WORK ITEM
Copy every line below that has the word "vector" in it.

GIVEN DATA START

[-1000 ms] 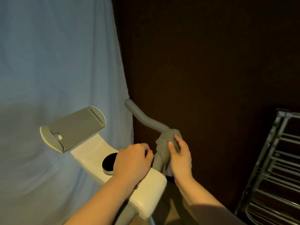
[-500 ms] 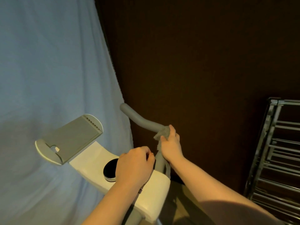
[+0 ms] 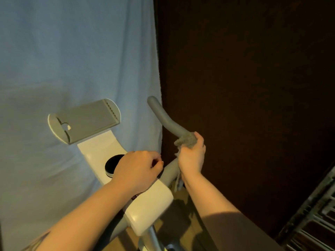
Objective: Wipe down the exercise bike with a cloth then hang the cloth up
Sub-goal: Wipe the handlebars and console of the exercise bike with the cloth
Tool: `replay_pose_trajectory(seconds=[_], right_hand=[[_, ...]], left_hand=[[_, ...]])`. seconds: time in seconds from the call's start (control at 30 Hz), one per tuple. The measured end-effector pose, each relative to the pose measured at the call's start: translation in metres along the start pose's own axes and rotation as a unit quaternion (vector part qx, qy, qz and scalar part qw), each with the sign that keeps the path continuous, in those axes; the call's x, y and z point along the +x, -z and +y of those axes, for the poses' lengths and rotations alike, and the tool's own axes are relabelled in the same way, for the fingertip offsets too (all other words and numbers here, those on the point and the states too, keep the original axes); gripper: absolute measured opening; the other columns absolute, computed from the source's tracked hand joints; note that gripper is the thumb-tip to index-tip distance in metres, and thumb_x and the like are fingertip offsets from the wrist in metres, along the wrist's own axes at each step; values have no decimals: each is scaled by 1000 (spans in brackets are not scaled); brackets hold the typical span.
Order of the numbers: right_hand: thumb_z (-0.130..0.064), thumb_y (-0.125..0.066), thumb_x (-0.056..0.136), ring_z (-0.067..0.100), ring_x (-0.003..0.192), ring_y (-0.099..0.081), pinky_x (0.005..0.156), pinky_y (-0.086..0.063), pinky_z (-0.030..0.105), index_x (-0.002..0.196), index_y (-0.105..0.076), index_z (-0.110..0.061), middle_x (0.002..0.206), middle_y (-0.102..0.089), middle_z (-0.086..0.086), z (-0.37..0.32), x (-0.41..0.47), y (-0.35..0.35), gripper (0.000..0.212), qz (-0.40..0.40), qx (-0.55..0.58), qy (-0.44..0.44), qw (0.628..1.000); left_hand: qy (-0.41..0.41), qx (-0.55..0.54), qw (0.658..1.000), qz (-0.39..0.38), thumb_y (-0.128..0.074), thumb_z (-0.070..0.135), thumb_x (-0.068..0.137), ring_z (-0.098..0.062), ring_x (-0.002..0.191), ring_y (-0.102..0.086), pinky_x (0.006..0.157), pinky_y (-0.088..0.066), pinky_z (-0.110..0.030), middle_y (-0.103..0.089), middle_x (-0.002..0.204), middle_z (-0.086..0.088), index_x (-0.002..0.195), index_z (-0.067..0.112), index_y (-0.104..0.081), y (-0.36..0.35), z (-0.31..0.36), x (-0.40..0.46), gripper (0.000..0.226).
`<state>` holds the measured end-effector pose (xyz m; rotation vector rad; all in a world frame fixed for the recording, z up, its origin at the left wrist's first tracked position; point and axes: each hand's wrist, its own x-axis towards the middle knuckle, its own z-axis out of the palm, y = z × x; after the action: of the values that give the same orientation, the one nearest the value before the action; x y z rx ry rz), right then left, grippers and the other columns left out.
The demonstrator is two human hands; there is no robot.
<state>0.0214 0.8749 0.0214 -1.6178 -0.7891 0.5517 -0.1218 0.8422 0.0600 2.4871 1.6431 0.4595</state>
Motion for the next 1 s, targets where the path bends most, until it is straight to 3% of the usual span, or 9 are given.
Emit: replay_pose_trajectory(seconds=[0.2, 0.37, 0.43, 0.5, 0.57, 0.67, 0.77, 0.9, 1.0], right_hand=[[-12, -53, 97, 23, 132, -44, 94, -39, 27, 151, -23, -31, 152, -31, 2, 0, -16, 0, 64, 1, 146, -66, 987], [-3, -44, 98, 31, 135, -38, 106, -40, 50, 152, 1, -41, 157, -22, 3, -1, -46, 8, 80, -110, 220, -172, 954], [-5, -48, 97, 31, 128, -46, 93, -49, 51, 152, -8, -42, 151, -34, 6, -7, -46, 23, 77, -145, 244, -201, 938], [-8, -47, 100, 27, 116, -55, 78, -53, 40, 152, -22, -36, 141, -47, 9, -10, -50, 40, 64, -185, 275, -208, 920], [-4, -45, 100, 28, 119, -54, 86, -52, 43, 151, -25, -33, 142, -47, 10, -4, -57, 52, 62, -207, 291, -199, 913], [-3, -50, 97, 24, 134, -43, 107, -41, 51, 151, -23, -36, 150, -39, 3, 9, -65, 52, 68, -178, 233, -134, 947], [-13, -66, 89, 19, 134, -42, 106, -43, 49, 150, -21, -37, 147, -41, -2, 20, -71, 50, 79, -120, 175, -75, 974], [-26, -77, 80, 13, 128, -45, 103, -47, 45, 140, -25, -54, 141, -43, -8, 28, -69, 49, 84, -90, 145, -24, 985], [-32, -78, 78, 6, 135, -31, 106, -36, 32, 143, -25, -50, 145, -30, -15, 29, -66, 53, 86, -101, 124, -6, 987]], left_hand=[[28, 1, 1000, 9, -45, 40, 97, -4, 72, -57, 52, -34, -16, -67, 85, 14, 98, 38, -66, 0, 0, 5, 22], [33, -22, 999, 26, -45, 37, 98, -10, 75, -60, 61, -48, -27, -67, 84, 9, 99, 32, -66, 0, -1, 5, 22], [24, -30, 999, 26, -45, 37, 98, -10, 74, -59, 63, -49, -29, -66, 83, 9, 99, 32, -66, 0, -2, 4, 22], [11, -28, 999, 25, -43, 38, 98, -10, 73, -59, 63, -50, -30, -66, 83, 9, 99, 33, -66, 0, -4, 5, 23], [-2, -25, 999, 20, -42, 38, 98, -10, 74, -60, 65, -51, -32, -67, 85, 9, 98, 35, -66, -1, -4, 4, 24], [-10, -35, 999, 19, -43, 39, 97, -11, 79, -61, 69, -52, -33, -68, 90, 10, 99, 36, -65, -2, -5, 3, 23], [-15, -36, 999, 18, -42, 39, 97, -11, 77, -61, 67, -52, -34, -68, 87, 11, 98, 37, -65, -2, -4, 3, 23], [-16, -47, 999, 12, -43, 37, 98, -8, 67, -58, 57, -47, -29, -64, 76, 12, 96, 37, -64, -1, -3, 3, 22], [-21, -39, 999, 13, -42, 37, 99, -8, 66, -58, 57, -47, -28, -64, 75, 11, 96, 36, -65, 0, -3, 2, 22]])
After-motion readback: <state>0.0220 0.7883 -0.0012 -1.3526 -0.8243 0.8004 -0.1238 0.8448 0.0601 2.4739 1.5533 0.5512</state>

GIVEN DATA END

EXERCISE RESPONSE
Tool: `replay_pose_trajectory(seconds=[_], right_hand=[[_, ...]], left_hand=[[_, ...]])`. seconds: time in seconds from the call's start (control at 30 Hz), one per tuple. The measured end-effector pose, each relative to the pose measured at the call's start: translation in metres along the start pose's own axes and rotation as a unit quaternion (vector part qx, qy, qz and scalar part qw), each with the sign that keeps the path continuous, in those axes; the call's x, y and z point along the +x, -z and +y of those axes, for the poses' lengths and rotations alike, and the tool's own axes are relabelled in the same way, for the fingertip offsets too (all other words and numbers here, those on the point and the states too, keep the original axes); gripper: absolute measured opening; the other columns absolute, computed from the source's tracked hand joints; note that gripper is the thumb-tip to index-tip distance in metres, and thumb_x and the like are fingertip offsets from the wrist in metres, along the wrist's own axes at each step; values have no decimals: each is scaled by 1000 (spans in brackets are not scaled); brackets hold the typical span.
`<state>` holds the measured end-effector pose (xyz m; rotation vector rad; all in a world frame fixed for the recording, z up, its origin at the left wrist's first tracked position; point and axes: each hand's wrist, its own x-axis towards the middle knuckle, its own z-axis out of the palm, y = z × x; after the action: of the values that give the same orientation, the one nearest the value before the action; x y z rx ry rz), right then left, grippers and the other columns left out.

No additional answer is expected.